His life was theatre.

He was conceived and then born into the shabby Music Halls of London. His childhood was a nightmare by Dickens. His adolescence was a Fred Karno knockabout vaudeville farce. His young manhood was a Mack Sennett chase, and his very private haunted dreams of love and loss were the bittersweet sadness of an Oscar Wilde fairy tale.

And so this is how to tell the story of Charlie, on a theatrical stage of Charlie's imagination, in the language of the particular theatrical style of each era in his youth, from his conception and birth to his apparent triumph in his twenties as The Funniest Man in the World.

His mother's desperate struggle and final madness is a charming ballad sung and danced by a piquant soubrette. His father's descent into whiskey and death is the rousing knees-up hoorah of a vaudeville turn. The terror and pain of the workhouse and the orphan asylum is a Victorian drama complete with pompous Gilbertian autobiography. And above all, Charlie's wistful and doomed pursuit of a love that was always different, and yet always the same, follows the developing styles of his art.

It is never an exact imitation or recreation of a given Chaplin performance, but the life, the memories, the turning points are presented in the appropriate performance style to show how art and theatrical truth, the genius of comedy develop from the nature of memory, pain and tragedy.

"CHAPLIN is what absolutely must become a theatrical gem. Ernest Kinoy's play is verité in action, starkly revealing the sadness and sorrows beneath the grinning face of the classic clown, exquisitely limned by Roger Anderson's score and Lee Goldsmith's lyrics."

— Entertainment News & Views

The score follows the music that accompanied Chaplin's youth, from the tinny pit bands of the English music halls to the wicked rhythm of early American jazz. Never overt pastiche, the songs join with the script to create an impression of the specific entertainment that Charlie feels best serves his take on a particular memory.

Yet a few recreations defy his directorial control: the dark opening waltz of a grim Kennington Road, an ever-present, haunting tune once sung by his mother on the way to the workhouse, a funeral procession too realistic for him, a beachside puppet show turned mad scene.

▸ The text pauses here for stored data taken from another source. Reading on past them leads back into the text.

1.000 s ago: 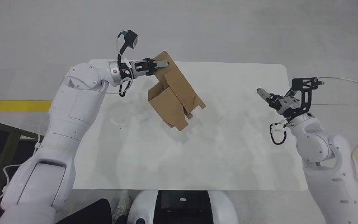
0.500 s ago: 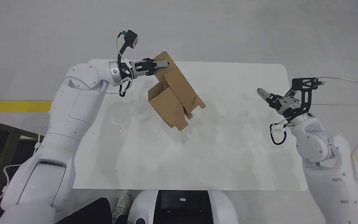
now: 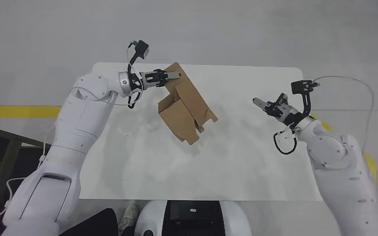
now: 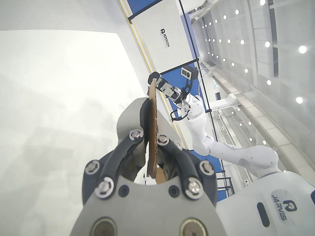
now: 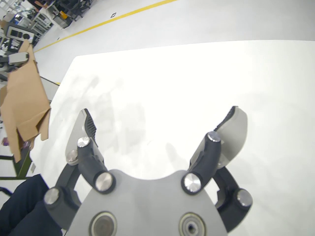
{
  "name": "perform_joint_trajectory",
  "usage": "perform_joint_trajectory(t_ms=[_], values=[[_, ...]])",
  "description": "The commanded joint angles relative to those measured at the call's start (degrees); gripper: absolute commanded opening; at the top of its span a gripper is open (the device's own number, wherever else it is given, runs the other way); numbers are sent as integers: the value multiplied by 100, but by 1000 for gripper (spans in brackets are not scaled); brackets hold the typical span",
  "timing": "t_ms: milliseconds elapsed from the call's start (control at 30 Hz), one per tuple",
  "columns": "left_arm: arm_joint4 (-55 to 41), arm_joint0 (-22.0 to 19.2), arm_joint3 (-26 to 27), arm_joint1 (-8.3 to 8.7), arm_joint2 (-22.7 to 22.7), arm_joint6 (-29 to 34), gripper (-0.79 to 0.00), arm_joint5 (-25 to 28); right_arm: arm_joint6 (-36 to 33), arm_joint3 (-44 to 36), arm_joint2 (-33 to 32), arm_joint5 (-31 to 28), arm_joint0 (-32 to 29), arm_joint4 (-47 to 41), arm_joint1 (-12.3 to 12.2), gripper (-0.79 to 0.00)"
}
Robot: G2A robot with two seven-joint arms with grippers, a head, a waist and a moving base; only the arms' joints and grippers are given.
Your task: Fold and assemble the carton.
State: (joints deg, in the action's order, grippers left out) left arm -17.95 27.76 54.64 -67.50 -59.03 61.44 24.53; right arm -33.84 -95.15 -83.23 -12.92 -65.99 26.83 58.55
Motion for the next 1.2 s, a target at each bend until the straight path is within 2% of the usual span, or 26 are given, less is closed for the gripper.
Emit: perform_joint_trajectory(t_ms=[0,167,500,633,733,800,1167], values=[[-37,-17,-23,-24,49,5,-785,17,-237,95,174,-187,185,-264,20,0],[-150,-65,-128,-81,164,113,-785,66,-576,344,597,-449,554,-821,86,0],[-638,-210,-471,-251,462,607,-785,196,-1110,976,1356,-1332,1116,-2011,233,0],[-855,-301,-697,-342,597,814,-785,207,-1631,1395,1704,-1840,1364,-3136,319,0],[-1078,-373,-853,-421,689,994,-785,224,-1953,1748,1922,-1956,1595,-3563,375,0],[-1195,-427,-975,-476,752,1069,-785,229,-2009,1929,2006,-1996,1712,-3669,402,0],[-1195,-427,-975,-476,752,1069,-785,229,-2010,1949,2016,-2009,1728,-3672,406,0]])
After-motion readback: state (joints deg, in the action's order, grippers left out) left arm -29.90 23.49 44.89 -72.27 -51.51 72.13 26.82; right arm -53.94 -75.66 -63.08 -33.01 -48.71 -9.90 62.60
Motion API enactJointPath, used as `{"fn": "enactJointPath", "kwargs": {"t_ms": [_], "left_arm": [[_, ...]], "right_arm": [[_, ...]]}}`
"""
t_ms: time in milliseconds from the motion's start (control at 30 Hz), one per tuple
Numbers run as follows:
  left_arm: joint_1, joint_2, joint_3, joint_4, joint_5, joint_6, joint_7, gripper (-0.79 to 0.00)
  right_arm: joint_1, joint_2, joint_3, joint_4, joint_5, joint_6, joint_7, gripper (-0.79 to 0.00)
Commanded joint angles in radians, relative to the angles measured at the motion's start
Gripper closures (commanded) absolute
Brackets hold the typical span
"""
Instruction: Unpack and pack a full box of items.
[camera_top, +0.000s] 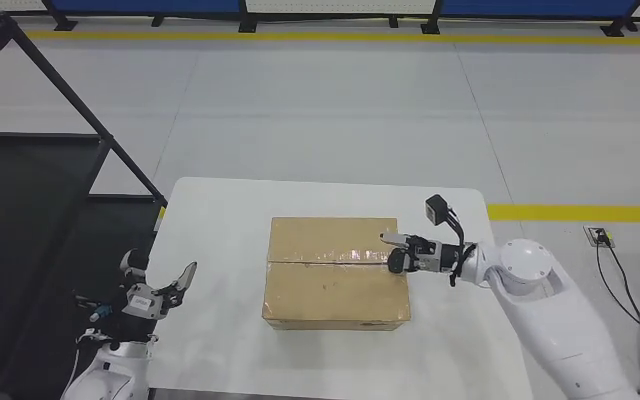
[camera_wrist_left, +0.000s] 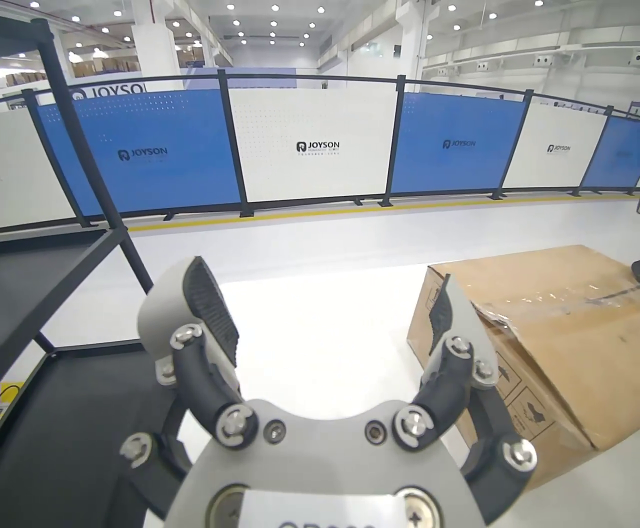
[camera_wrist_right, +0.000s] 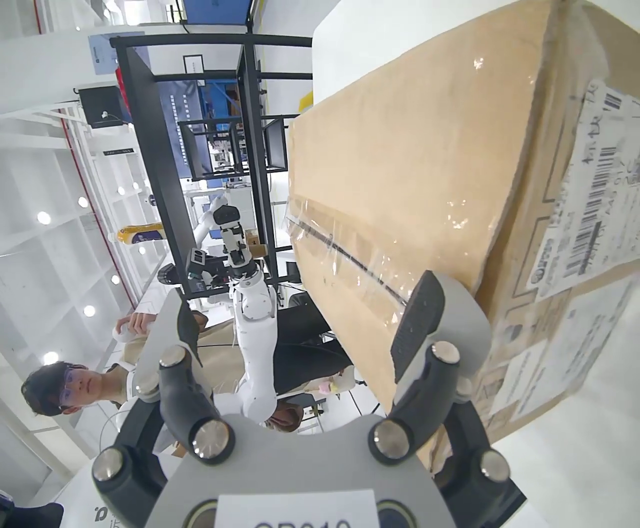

But then there are love songs that soar a bit too much, exaggerated patriotic anthems, comic ballets, bawdy Broadway burlesque numbers and Hollywood chases, all serving as biography and entertainment.
 

"CHAPLIN has an often-glorious score by Roger Anderson and touching and funny lyrics by Lee Goldsmith. They capture the spirit of Chaplin's impoverished childhood in London and the origins of an intelligent comedian who somehow knew how to make people laugh through his own sorrow."